= Michael of Avranches =

Michael of Avranches was bishop of Avranches from 1068 to 1094. He was an Italian churchman, about whom very little is known before he became a bishop, only that he was a ducal chaplain of William II. According to Orderic Vitalis, he was 'a man of considerable learning and piety'.

He was involved in the foundation of three priories within his diocese. He was present in 1082 when the church of Notre-Dame de Mortain was given to the abbey of Marmoutier and subsequently turned into a priory. He approved, in 1084, the foundation of Saint-Hilaire du Harcouët. Finally, in 1091, he confirmed the foundation of the priory of Saint-James de Sacey.

Up to 1088, he was quite involved in the duchy's affairs, helping in the reconciliation between the archbishop of Rouen and the abbey of St.Ouen in 1073, and witnessing the foundation of a priory outside his diocese (Saint-Marie du Rocher, in 1082).
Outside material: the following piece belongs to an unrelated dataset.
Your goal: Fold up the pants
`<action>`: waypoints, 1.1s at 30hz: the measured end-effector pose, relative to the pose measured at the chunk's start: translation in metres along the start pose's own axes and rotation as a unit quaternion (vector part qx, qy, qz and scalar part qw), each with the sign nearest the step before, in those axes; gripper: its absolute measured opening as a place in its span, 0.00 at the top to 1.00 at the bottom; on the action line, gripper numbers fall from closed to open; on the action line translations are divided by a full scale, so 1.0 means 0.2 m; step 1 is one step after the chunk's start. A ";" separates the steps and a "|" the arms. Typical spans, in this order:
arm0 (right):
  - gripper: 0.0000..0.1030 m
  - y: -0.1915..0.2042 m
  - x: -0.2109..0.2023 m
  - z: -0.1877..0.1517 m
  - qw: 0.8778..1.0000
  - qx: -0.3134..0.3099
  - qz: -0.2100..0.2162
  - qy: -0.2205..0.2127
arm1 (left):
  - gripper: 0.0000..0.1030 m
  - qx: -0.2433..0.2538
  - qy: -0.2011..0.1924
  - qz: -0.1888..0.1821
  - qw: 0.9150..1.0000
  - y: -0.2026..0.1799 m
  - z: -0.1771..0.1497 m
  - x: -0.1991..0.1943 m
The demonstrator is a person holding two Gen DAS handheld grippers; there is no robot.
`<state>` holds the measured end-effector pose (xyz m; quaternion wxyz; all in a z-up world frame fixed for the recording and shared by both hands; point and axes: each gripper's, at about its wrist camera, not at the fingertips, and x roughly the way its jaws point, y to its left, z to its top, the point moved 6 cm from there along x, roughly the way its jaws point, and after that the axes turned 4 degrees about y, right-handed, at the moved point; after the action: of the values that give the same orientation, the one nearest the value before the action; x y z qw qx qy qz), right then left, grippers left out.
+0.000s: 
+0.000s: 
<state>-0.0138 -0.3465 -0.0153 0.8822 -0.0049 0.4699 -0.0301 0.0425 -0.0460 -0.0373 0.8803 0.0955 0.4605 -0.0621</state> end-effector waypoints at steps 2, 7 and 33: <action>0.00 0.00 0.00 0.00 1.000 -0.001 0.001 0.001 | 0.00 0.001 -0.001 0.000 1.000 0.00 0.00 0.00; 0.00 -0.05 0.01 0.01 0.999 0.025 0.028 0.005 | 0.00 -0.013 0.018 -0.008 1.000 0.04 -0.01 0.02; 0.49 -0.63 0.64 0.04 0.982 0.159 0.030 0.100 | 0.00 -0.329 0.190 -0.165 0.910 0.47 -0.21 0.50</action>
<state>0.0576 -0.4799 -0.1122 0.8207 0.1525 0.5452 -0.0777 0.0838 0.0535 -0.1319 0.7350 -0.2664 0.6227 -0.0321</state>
After the failed rebellion of 1088, Robert Curthose granted the Cotentin and the Avranchin to Henry Beauclerc, the future Henry I of England, for 3000 pounds. Michael apparently accepted the agreement, unlike his warlike colleague the bishop of Coutances, Geoffrey de Montbray. This event seems to mark the end of Michael's involvement in ducal affairs, and a cooling off of his relationship to both Robert and Henry. For example, for a judgement he secured in 1091 relative to the bishopric's right to the Forest of Vievre against William of Breteuil, he went to the court of the archbishop of Rouen, and not to the ducal court or the court of his overlord Henry Beauclerc. Moreover, his last recorded public appearance in 1093 was at the funeral of Geoffrey de Montbray, a well known enemy of Henry.